Scan the records below. Report the number of lines containing the word "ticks", and nothing more.

Top of Exercise materials

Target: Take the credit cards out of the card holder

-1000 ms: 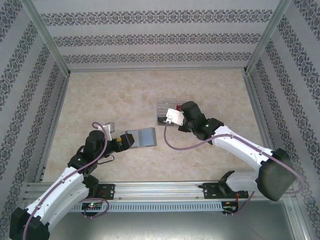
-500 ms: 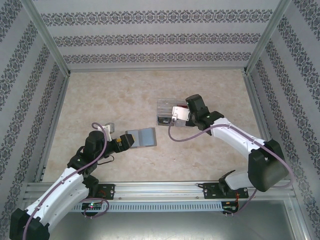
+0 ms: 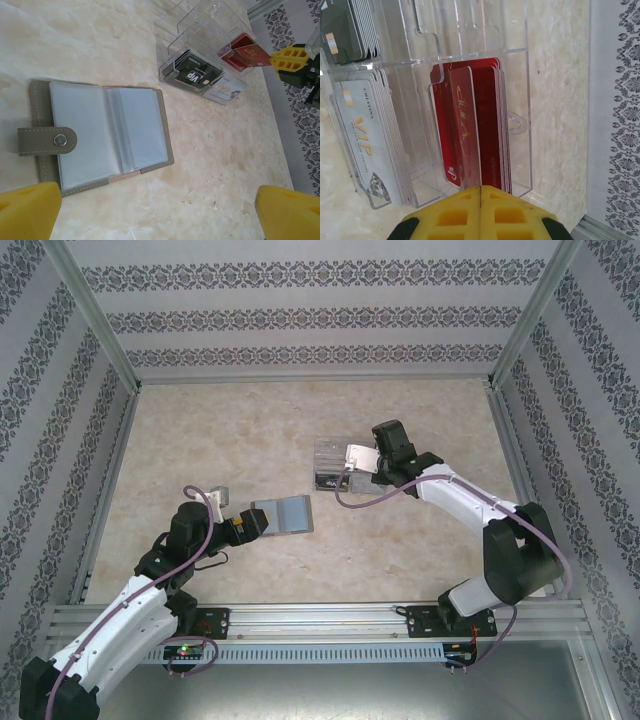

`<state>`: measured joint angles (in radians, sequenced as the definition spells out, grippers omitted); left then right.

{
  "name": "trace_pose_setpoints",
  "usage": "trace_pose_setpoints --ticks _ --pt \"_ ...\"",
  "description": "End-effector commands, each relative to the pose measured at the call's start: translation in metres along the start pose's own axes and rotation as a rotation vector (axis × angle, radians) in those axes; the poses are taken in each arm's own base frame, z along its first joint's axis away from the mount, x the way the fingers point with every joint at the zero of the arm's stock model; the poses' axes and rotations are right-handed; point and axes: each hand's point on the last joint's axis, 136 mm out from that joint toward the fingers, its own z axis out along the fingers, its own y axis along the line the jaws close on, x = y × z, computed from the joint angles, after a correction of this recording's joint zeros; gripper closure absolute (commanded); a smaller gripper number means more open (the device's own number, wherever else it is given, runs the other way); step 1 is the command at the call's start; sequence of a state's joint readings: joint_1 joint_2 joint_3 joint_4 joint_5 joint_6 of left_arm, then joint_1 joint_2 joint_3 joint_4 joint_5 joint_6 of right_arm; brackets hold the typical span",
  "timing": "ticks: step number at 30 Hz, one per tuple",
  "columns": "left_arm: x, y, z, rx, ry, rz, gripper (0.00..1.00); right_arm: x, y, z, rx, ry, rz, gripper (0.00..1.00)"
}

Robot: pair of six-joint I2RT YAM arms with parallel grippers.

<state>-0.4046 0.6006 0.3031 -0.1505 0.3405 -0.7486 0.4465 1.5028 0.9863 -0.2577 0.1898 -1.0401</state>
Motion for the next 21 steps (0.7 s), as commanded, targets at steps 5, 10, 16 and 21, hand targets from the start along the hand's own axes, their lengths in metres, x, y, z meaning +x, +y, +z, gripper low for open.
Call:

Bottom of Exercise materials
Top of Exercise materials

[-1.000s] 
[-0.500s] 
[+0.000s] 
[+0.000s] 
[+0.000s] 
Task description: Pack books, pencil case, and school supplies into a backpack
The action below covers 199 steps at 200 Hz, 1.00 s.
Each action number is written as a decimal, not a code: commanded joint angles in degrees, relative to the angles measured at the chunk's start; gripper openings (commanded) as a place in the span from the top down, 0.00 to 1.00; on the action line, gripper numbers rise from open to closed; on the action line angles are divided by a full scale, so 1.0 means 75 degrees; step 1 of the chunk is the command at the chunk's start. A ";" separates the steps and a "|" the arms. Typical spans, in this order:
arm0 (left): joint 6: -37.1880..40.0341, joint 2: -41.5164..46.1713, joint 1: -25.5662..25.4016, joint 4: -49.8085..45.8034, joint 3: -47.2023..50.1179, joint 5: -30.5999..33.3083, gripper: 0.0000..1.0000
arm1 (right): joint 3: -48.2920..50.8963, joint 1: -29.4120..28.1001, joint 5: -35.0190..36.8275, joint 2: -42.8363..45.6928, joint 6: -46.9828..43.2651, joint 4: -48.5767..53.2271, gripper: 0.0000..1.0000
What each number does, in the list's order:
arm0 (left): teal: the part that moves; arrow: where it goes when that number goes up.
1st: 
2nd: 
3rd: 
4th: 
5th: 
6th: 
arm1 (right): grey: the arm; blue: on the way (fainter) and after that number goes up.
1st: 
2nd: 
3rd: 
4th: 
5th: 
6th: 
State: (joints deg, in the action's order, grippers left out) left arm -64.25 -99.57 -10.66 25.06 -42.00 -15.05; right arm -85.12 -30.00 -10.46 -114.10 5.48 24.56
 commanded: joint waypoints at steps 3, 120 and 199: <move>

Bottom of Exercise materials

**Exercise result**
2